Berlusconi ci ri-ri-ripensa. Ri-ri-riscenderà in campo e si ri-ri-ricandiderà a premier.
La decisione dopo aver letto i sondaggi che danno il Pdl di Alfano in agonia. Adesso è chiaro a tutti che il partito berlusconiano è solo ed esclusivamente berlusconiano, anche in termini di proprietà. Ciò sarà di aiuto agli elettori per le prossime consultazioni. Ci sarà da scegliere tra un governo di persone scelte a seconda delle capacità e delle competenze e un governo monocellulare con Berlusconi che decide la politica economica discutendo con Marishtelle Polanco e che si muove tra gli alleati esteri sbirciando i culi di hostess e premier dame. Semplice, no?
Il capo del Pdl ha anche annunciato che provvederà personalmente al rinnovo della classe dirigente del suo partito, girando per il Paese, facendo insomma dei casting.
Temo che purtroppo ci sia già una buona fetta d’Italia in sala trucco.

 

Drammatico

Bisogna stare molto attenti con gli aggettivi. Definire “drammatico” l’eventuale taglio del finanziamento ai partiti è da incauti. Di drammatico in questa nazione ci sono molte cose, e il mio non è benaltrismo.  Se si parla di soldi pubblici c’è una parola che legittima tutto: fiducia. Quando paghiamo le tasse lo facciamo sperando che quei soldi siano ben impiegati. Il dramma, quello vero, è che finiscono in sperperi, puttane, auto di lusso, ville, viaggi, cene, diamanti e tangenti varie.
Quindi non facciamo il drammatico errore di indicare drammatici errori che in realtà sono atti di legittima difesa da altri, veri, drammatici errori.

Faccia tosta

Che in politica ci voglia una certa faccia tosta non è un mistero, e nemmeno un dramma. Dal momento che non esistono uomini per tutte le stagioni, il saper confezionare idee (anche in modo estremo) a uso e consumo dell’elettorato è per un politico una specie di patto col diavolo.
Ma il limite non può non esserci, altrimenti anche il patto più indecente e l’impegno più pericoloso – tipo ritratto di Dorian Gray – si stemperano nel crepuscolo del ridicolo.
E’ quel che accade in questi giorni al segretario del Pdl Angelino Alfano che, vittima di una grave crisi di amnesia o di qualcos’altro che non voglio nemmeno immaginare, ha derubricato la riforma giustizia a problemuccio sollevato dal centrosinistra.
Non so chi sia la mente strategica dei discorsi di Alfano – una ci sarà di certo, in politica nulla si crea e poco si autodistrugge – però siamo di fronte a un campione mondiale di faccia tosta.
Oggi Alfano dice che c’è ben altro a cui pensare che non la giustizia (e la Rai). “Parliamo di banche e di lavoro”, tuona da un tg compiacente.
Ma come, chiederebbe un italiano qualunque, voi che per vent’anni non avete fatto altro che occuparvi di lodi e scorciatoie penali, di plasmare la giustizia sulle esigenze del capo supremo, ora improvvisamente ostentate una verginità? E sempre l’italiano qualunque, se solo avesse voce, domanderebbe senza malignità: lei, Alfano, che ministero occupava sino a qualche mese fa?
Prendiamone coscienza: più di quelli dalla faccia tosta, sono i senza vergogna ad avvelenare il futuro di questo Paese.

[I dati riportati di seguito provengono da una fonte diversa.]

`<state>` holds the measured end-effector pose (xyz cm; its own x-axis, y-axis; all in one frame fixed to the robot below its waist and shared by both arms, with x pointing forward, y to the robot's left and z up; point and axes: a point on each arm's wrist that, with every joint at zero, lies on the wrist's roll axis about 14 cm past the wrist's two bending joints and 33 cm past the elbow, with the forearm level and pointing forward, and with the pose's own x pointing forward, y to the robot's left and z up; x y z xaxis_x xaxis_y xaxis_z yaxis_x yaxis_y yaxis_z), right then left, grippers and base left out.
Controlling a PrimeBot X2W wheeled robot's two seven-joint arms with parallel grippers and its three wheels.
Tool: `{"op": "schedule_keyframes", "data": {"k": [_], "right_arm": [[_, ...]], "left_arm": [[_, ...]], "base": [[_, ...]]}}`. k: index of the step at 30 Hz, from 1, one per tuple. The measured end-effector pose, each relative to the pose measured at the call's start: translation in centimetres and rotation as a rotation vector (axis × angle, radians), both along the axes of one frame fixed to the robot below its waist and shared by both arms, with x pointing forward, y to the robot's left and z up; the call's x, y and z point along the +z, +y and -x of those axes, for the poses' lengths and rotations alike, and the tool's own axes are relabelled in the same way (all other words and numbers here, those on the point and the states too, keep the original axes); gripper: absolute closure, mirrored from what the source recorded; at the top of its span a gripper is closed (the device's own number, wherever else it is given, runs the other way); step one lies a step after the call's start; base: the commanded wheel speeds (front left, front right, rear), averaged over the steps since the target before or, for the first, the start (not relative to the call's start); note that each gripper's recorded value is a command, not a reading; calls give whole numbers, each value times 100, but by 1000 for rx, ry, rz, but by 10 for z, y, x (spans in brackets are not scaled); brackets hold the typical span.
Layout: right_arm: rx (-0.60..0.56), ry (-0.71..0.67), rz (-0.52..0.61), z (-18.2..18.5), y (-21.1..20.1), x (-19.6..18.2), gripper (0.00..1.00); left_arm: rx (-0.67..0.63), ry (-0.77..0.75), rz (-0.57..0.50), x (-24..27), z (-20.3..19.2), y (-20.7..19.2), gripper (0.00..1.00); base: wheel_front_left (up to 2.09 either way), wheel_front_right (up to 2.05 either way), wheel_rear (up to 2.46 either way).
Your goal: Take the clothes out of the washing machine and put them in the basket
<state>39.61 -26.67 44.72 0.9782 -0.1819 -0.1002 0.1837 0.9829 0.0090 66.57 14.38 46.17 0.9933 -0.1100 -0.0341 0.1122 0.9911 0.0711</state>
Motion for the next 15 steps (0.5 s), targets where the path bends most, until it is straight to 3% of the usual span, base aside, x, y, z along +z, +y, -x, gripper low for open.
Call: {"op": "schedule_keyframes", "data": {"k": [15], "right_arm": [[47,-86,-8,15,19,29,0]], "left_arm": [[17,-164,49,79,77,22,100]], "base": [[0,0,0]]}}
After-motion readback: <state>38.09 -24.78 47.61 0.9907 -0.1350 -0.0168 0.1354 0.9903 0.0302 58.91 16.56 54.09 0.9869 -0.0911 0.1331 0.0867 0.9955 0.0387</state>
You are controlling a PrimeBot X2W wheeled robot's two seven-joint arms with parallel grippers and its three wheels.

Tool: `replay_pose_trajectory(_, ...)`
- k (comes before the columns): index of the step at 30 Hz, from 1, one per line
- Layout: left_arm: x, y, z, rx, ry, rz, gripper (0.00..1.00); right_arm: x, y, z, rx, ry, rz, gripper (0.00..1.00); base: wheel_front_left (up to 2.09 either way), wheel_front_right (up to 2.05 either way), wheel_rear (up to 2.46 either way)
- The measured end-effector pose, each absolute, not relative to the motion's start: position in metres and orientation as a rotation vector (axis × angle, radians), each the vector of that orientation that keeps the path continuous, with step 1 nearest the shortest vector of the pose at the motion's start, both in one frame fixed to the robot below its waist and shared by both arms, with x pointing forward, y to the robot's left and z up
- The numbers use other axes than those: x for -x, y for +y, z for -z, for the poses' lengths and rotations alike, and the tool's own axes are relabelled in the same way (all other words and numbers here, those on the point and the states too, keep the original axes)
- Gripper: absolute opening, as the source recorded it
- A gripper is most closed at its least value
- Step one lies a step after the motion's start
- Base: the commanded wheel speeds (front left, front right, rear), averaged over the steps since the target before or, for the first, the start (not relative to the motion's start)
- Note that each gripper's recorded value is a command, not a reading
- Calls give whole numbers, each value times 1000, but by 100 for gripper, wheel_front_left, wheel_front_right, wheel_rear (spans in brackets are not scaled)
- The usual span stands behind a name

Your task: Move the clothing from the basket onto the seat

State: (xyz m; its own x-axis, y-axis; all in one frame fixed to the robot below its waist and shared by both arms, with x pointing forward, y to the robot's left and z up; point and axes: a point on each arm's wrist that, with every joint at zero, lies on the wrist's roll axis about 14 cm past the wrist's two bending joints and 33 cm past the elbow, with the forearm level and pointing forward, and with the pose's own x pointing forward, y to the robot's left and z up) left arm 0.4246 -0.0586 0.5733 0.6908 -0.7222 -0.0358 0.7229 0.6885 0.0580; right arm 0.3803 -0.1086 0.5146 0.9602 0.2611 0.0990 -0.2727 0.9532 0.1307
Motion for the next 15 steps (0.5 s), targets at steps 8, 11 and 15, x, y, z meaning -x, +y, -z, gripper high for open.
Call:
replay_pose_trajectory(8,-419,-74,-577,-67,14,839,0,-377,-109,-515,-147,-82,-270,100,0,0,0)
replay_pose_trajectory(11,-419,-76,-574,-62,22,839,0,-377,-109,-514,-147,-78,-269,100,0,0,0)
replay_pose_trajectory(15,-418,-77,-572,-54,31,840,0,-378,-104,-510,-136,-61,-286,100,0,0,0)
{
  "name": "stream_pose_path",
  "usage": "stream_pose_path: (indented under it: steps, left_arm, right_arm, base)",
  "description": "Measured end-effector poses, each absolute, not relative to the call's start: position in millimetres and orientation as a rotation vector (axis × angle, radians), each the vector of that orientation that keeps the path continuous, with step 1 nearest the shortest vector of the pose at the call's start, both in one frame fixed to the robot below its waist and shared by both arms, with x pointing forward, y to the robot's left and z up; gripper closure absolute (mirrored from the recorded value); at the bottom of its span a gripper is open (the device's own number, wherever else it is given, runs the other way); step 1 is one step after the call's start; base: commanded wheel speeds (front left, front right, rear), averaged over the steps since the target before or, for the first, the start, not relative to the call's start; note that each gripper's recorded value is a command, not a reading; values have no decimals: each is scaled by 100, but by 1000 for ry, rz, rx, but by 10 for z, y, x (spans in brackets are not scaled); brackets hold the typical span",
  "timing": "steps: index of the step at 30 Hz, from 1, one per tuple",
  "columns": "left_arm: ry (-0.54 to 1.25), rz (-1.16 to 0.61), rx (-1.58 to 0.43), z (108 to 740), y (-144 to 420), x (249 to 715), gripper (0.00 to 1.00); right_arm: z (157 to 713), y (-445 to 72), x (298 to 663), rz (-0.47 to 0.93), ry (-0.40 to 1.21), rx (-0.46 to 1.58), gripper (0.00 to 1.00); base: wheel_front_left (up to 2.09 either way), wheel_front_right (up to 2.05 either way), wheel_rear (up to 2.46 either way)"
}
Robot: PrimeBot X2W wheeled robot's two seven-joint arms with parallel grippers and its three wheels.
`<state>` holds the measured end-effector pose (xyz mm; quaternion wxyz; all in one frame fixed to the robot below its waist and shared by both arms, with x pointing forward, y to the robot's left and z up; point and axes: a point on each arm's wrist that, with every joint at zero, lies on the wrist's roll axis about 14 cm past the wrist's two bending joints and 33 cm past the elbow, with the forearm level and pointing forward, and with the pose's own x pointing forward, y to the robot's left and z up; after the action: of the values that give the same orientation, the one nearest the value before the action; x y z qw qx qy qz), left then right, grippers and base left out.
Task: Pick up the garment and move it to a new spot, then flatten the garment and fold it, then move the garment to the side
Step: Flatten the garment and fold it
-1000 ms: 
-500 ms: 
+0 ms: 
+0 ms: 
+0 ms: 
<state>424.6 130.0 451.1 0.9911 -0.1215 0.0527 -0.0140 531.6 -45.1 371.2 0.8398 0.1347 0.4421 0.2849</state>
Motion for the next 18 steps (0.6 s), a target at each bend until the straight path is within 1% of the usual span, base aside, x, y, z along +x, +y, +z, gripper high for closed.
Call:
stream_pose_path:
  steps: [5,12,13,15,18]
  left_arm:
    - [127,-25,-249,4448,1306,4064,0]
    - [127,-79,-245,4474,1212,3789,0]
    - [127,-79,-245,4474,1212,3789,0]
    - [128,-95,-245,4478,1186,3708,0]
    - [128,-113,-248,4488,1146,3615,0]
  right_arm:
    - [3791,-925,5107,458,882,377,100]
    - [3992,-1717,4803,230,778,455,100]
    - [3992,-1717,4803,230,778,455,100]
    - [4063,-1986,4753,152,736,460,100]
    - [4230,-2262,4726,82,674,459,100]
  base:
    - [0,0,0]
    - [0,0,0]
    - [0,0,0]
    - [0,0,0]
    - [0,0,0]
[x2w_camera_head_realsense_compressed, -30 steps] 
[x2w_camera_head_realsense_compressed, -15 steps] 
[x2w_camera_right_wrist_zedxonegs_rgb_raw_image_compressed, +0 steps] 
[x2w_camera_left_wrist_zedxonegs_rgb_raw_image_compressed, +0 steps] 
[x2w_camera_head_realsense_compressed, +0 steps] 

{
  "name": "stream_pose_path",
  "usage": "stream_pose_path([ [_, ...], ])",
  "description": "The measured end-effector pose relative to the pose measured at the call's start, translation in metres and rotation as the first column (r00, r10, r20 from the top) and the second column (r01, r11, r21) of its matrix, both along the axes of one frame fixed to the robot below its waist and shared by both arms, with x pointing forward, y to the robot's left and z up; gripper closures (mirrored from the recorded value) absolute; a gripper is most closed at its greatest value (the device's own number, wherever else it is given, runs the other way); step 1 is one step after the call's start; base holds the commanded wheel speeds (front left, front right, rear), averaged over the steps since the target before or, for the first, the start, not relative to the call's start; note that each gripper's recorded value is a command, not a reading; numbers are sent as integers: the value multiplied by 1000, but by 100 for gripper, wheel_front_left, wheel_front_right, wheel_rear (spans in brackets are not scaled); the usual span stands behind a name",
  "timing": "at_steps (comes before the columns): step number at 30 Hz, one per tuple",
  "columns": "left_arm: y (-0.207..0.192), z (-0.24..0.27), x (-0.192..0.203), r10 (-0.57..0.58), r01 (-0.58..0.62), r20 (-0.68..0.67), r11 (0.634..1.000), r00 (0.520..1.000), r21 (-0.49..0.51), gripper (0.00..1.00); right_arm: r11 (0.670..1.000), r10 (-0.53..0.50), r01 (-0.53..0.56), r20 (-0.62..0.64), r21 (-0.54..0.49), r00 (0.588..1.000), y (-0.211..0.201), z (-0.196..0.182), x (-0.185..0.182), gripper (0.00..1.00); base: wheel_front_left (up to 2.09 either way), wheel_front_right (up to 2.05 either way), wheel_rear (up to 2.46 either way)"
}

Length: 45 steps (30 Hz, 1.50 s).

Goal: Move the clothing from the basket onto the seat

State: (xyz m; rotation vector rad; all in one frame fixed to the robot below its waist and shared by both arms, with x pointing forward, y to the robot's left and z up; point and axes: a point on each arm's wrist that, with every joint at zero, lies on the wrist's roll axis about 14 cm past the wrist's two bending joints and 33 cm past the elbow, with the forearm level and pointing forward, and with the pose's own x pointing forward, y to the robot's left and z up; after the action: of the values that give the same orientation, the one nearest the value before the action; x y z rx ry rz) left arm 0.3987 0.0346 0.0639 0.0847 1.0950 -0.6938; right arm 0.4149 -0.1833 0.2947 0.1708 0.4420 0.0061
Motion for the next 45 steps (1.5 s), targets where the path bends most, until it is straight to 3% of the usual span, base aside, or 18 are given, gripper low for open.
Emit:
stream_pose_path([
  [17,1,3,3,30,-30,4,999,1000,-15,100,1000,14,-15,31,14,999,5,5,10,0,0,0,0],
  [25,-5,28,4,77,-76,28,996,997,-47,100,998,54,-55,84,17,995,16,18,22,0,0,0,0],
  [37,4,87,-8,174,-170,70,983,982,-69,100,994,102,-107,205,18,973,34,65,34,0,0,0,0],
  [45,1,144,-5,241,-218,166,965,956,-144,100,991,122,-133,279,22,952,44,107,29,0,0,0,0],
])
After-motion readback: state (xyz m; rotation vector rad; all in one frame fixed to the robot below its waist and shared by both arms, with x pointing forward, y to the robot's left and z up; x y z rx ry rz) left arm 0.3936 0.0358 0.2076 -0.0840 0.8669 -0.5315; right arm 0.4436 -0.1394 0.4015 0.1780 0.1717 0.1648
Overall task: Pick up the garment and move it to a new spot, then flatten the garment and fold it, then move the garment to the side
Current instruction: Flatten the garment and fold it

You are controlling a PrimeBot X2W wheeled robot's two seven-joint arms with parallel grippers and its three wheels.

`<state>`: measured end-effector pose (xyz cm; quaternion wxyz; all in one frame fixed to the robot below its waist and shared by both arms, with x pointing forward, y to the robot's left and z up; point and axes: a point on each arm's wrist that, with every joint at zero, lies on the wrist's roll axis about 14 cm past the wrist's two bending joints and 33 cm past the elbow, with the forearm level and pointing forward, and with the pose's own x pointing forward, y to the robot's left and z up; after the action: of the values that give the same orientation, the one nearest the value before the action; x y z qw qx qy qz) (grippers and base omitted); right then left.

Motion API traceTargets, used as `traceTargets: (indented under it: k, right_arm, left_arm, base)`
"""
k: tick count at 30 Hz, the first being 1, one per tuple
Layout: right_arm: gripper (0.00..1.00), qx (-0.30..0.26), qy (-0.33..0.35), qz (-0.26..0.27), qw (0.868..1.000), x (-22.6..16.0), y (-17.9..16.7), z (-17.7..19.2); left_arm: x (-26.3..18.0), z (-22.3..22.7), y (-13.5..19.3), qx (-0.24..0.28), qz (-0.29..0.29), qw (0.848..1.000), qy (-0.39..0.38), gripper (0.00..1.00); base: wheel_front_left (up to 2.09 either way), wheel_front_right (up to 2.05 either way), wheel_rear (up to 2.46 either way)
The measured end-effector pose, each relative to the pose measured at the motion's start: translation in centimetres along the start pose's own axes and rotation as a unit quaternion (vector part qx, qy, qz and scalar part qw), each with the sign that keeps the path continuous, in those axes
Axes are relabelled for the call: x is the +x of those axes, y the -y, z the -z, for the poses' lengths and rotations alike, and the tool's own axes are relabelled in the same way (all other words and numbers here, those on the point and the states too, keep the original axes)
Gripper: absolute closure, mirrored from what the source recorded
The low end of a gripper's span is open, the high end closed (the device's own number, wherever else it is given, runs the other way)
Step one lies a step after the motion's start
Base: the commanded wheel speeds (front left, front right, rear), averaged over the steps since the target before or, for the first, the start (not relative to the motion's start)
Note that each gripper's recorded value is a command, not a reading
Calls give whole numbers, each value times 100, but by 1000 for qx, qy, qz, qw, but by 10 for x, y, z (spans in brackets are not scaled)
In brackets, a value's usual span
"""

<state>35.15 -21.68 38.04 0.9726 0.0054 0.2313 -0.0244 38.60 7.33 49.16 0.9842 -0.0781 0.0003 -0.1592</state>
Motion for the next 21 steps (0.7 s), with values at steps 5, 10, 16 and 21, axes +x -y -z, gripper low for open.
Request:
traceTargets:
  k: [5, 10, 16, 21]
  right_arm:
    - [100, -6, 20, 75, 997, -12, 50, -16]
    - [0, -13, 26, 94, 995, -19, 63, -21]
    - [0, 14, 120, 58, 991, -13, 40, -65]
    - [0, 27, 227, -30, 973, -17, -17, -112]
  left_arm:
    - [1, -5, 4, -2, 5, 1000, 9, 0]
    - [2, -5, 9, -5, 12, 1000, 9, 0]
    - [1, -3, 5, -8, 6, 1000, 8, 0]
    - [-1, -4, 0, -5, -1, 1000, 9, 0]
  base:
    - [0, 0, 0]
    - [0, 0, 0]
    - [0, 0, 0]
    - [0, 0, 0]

Questo partito non è un albergo

Il fake del segretario del Pdl Angelino Alfano mi ha fregato. Ci avevo creduto e, peggio ancora, gioivo per quello che, secondo me, sarebbe stato l’hashtag del secolo: #hounpartitodaportareavanti. Peccato.

Post aggiornato dopo la sua pubblicazione.

Caccia all’intruso

Berlusconi che non va da Vespa.

Rating & Poor’s che promuove l’Italia.

Alfano che non vuole parlare della Giustizia.

Bersani che fa lo spiritoso su Twitter.

Il giudice che perdona Ruby Rubacuori.

Il Pd che fa autocritica sul disastro primarie di Palermo.

 

Sembrano tutte notizie inverosimili, eppure solo una è inventata.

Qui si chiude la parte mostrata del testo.